**WHAT THE EXERCISE ASKS**.
Wherever the line with "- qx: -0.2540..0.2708" sits in the listing below, transcribe from it up to and including the line with "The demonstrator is", exactly, and leave the remaining lines out.

======== RECORDS FOR THE TASK

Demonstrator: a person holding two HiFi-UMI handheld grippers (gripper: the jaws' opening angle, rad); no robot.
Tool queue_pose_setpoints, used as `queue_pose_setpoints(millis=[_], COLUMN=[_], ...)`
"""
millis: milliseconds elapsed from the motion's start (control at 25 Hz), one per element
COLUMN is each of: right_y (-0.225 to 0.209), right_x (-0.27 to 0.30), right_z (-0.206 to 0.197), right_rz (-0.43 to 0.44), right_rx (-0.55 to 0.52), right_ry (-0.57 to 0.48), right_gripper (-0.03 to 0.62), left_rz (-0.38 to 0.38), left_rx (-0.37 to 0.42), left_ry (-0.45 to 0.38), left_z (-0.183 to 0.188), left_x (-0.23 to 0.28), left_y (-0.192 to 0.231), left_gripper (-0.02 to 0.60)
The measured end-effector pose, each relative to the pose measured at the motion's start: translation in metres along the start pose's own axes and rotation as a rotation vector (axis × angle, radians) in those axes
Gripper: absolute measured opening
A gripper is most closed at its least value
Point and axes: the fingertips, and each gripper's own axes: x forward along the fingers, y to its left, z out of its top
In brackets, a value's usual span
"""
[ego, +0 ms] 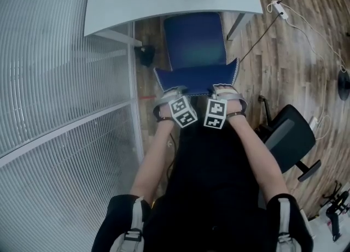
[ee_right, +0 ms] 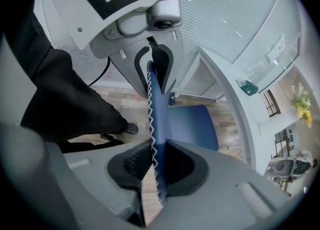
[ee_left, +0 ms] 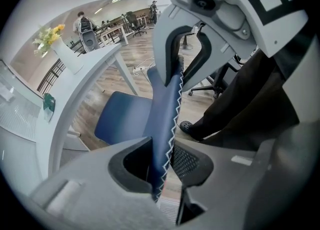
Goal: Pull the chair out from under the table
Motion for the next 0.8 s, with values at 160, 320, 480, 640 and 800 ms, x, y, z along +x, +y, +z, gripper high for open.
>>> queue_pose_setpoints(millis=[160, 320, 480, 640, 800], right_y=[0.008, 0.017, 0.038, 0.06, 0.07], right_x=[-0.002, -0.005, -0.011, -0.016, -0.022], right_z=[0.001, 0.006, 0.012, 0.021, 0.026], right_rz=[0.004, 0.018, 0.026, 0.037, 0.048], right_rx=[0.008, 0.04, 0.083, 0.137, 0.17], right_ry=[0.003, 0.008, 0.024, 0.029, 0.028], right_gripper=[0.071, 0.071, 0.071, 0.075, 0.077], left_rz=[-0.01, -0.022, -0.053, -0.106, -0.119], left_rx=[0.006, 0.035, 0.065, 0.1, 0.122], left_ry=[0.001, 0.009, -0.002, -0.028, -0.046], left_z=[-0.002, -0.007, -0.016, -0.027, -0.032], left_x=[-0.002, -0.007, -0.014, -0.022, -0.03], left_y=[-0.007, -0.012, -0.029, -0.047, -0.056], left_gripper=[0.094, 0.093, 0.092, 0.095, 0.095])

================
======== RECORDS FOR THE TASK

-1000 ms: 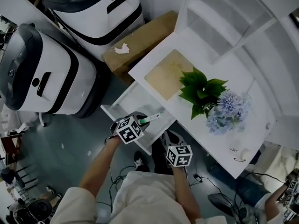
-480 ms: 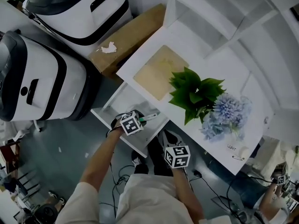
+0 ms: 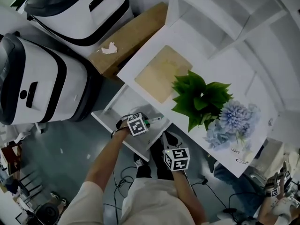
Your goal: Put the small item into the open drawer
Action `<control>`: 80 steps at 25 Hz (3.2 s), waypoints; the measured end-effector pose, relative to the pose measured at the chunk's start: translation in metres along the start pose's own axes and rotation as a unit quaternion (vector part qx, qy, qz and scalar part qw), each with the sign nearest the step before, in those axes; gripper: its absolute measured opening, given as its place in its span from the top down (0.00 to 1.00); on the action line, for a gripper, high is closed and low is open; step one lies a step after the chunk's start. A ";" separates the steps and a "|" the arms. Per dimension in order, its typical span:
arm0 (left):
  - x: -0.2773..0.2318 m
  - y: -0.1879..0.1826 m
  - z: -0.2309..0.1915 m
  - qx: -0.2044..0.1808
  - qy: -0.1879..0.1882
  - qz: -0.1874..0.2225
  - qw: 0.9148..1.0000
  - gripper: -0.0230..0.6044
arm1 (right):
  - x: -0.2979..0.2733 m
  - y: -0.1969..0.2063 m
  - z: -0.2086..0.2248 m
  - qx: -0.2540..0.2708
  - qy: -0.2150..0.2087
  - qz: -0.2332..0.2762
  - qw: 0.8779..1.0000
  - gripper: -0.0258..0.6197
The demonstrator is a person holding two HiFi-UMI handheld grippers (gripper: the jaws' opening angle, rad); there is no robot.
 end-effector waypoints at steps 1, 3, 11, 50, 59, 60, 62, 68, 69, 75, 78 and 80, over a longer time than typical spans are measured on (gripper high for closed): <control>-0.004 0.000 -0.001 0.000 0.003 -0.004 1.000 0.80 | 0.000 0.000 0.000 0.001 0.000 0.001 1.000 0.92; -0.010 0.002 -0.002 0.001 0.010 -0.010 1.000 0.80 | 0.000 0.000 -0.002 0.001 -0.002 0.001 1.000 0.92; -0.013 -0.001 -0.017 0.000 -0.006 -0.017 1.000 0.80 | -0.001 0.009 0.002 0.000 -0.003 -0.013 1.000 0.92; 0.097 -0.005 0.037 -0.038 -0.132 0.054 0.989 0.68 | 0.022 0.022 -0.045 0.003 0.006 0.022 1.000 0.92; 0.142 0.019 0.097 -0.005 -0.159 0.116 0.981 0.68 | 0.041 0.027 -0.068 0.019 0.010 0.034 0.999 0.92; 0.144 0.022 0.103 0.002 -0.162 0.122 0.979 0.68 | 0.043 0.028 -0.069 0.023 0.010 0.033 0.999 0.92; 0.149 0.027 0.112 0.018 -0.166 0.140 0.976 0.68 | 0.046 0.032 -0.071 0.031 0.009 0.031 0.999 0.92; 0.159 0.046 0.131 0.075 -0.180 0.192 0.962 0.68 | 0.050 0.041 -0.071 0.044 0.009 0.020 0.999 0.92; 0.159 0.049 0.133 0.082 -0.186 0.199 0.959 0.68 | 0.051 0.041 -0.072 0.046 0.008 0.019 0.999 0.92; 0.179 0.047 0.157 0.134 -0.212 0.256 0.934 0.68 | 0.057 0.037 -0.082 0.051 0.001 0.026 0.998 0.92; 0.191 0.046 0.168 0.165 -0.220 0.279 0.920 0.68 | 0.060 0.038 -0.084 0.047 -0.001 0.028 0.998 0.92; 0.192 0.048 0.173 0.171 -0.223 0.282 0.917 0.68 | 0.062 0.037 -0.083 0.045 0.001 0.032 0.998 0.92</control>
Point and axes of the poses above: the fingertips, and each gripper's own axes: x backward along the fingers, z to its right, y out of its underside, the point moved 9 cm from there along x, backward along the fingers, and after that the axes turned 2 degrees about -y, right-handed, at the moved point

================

**THE ANSWER**.
  - qx: -0.2540..0.2708
  - qy: -0.2150..0.2087
  - qz: -0.2332..0.2762
  - qw: 0.8779..1.0000
  - gripper: -0.0258..0.6197
The demonstrator is a person holding two HiFi-UMI handheld grippers (gripper: the jaws' opening angle, rad); there is no robot.

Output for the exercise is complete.